A nondescript ordinary white envelope, with very carefully written cursive handwriting on it, arrived at the Habitat for Humanity of Missoula office one day late last year.
Inside was a check for $100,000, meant as a donation to the housing nonprofit.
Executive Director Heather Harp was shocked and relieved.
"The timing couldn't have been better with the increased cost of materials we've been experiencing," she said.
Right now, her organization is in the midst of building a three-bedroom, two-bathroom house in East Missoula. It will eventually be occupied by a guidance counselor for Willard Alternative High School. The money will be used to finish that home and build two other houses nearby, Harp said.
Heather Harp, executive director of Habitat for Humanity of Missoula, sits next to her newly adopted 7-month-old dog Benny outside an East Mis…
After that, the organization has plans to build six more houses in East Missoula for low-income community members.
The donor wishes to remain anonymous, but the gift was unsolicited and given to the organization by someone who wanted to make a difference in addressing Missoula's affordable housing shortage, Harp said. The donor had read a Missoulian article and had watched a television news segment about Habitat for Humanity of Missoula's mission to create affordable housing and self-reliance.
“We are delighted that Habitat placed a stake in the ground with a plan of how to tackle our affordability crisis," the donor said in a statement provided to the Missoulian by Habitat for Humanity. "They dared to think big, and it takes a leap of faith for the rest of us to follow. Giving them the financial support they need to see their goals materialize is important to us."
It was one of the largest individual gifts the nonprofit has ever received.
“It’s exciting to see our Missoula already stepping up to the plate to build much-needed homes people can afford,” Harp said. “We are so incredibly grateful for this donation, and we believe it is reflective of the generosity, kindness and ingenuity of members of our community.”
Larry Bradshaw finishes up the caulking work on a doorway inside an East Missoula Habitat for Humanity home. He has been a summer seasonal vol…
The money will be used to propel the organization toward its "30 by 30" goal, which is to be constructing 30 new homes a year by 2030, Harp said.
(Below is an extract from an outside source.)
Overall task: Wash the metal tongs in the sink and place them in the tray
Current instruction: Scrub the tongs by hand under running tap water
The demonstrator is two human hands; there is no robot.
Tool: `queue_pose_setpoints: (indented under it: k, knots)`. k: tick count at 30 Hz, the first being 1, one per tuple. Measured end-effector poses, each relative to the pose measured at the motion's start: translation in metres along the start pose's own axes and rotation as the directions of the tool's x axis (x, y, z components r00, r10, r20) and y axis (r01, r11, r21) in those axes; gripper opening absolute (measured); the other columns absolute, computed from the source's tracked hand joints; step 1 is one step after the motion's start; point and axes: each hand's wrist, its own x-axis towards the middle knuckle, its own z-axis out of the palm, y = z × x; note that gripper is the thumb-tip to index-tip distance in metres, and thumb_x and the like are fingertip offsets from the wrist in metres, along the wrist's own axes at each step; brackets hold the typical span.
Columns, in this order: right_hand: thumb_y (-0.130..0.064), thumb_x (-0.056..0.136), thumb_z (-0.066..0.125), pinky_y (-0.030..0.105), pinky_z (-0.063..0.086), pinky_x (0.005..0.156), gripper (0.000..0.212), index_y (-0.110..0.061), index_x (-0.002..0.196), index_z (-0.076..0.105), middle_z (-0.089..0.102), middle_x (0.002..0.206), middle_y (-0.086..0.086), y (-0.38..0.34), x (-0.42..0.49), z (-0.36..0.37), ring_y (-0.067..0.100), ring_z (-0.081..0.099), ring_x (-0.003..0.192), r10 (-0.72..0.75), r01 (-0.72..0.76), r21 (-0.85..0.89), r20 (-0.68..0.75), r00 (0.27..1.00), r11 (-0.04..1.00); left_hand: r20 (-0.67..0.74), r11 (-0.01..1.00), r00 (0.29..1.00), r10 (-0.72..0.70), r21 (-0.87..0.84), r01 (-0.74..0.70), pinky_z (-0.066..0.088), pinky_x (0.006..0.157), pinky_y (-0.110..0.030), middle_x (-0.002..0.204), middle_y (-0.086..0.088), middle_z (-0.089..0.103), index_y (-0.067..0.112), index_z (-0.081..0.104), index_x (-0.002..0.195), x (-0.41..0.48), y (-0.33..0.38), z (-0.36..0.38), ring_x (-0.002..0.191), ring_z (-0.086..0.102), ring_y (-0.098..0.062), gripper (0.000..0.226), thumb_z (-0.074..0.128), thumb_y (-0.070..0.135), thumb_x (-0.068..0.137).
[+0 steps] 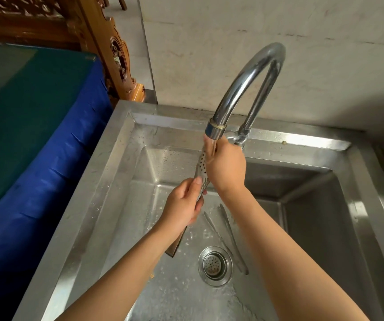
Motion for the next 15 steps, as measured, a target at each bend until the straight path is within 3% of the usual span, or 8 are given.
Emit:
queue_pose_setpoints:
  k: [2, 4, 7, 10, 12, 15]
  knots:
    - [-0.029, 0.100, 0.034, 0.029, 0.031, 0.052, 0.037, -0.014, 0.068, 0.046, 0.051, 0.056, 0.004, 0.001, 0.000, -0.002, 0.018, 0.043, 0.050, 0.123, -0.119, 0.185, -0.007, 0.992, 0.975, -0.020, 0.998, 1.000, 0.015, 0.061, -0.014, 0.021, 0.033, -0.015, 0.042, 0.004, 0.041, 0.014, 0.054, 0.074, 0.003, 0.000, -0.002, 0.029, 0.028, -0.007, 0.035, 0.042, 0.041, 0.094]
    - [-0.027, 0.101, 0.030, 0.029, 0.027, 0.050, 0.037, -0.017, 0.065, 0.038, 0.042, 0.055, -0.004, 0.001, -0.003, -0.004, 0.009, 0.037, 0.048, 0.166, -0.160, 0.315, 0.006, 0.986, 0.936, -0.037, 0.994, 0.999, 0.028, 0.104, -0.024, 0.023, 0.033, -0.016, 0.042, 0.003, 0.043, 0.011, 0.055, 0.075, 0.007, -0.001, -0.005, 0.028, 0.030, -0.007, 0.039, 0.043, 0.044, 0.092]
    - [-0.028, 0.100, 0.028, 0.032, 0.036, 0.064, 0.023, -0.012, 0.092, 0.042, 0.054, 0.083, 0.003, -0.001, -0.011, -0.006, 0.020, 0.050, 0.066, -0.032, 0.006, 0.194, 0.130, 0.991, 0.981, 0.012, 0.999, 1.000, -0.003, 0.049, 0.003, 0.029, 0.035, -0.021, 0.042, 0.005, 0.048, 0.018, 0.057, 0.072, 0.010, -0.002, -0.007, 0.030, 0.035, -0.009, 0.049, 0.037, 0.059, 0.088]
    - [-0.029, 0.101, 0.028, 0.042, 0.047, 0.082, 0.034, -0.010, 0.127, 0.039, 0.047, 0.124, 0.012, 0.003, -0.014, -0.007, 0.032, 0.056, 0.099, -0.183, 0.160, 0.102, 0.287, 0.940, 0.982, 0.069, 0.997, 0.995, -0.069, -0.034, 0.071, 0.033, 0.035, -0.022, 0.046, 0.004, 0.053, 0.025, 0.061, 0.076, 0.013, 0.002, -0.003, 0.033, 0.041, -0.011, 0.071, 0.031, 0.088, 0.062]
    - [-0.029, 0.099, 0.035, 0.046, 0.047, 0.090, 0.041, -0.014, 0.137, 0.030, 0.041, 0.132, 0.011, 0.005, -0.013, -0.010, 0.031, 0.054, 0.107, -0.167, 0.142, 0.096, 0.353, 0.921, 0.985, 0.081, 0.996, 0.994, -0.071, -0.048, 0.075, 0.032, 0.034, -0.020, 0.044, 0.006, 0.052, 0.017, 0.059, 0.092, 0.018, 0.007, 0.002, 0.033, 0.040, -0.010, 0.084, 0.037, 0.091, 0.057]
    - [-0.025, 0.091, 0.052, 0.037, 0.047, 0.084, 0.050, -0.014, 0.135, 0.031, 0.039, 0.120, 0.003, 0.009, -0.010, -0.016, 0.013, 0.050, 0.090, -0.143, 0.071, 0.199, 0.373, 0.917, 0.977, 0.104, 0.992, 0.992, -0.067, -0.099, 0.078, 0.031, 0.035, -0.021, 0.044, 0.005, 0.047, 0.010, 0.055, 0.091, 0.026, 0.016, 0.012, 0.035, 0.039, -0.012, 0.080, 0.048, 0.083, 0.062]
For the past 29 years, the organization has been building about two homes a year, so she freely acknowledges the new plan is ambitious and audacious.
To achieve it, she believes the organization can find developers willing to voluntarily donate pieces of land as part of new market-rate housing projects. Then, because Habitat for Humanity relies on lots of volunteer labor and sweat equity from the families who will occupy the homes, a new dwelling can be built for about $150,000. That's far less than the median sales price of homes in Missoula, which was nearly $340,000 in 2020 and has been steadily climbing for a decade.
Harp, who also sits on the Missoula City Council, wants to also make it easier for people to utilize their backyards and build accessory dwelling units.
She has plans to host volunteer days for women and young people. Her goal is to expose as many people as possible to the trades within the construction industry to perhaps entice them into good-paying careers.
"There have been a number of contributing factors to the lack of affordable housing," she said. "So, materials prices going through the roof is one. But also a shortage of workers in the field."
The construction industry lost a lot of workers after the Great Recession that began in 2008, Harp said. She supported a Missoula law that allows contractors bidding on city projects over $100,000 in size to get a preference if at least 10% of their crew consists of apprentices. That way, more inexperienced workers get time on the job.
Construction site manager Mike Sehorn and a volunteer were busy with putting some of the finishing touches on the new house on Speedway Avenue in East Missoula on Thursday. He estimated that the price of lumber has gone up about 100% in the last year, although it varies every week.
"It's very volatile," he said.
They're always in need of volunteers, but they've been having fewer workers on the job site this year to maintain social distancing.
"Building three houses in a year is a lot for all-volunteer building," he said. "Some people are only here one day a week. It's a lot. And we do a lot of it ourselves. We do cabinets, flooring, paint, hanging drywall, concrete."
Habitat for Humanity of Missoula was formed in 1991 and has built more than 55 homes for local families earning between 40%-80% of the area median income. The families also contribute 250 hours of work as the home is built. They can then purchase the homes using a 30-year mortgage set at a rate of 30% of their income with zero interest.
“There’s no trail of breadcrumbs we’re following,” Harp said. “But with the help of many Missoulians, we’re creating a path forward to address affordability.”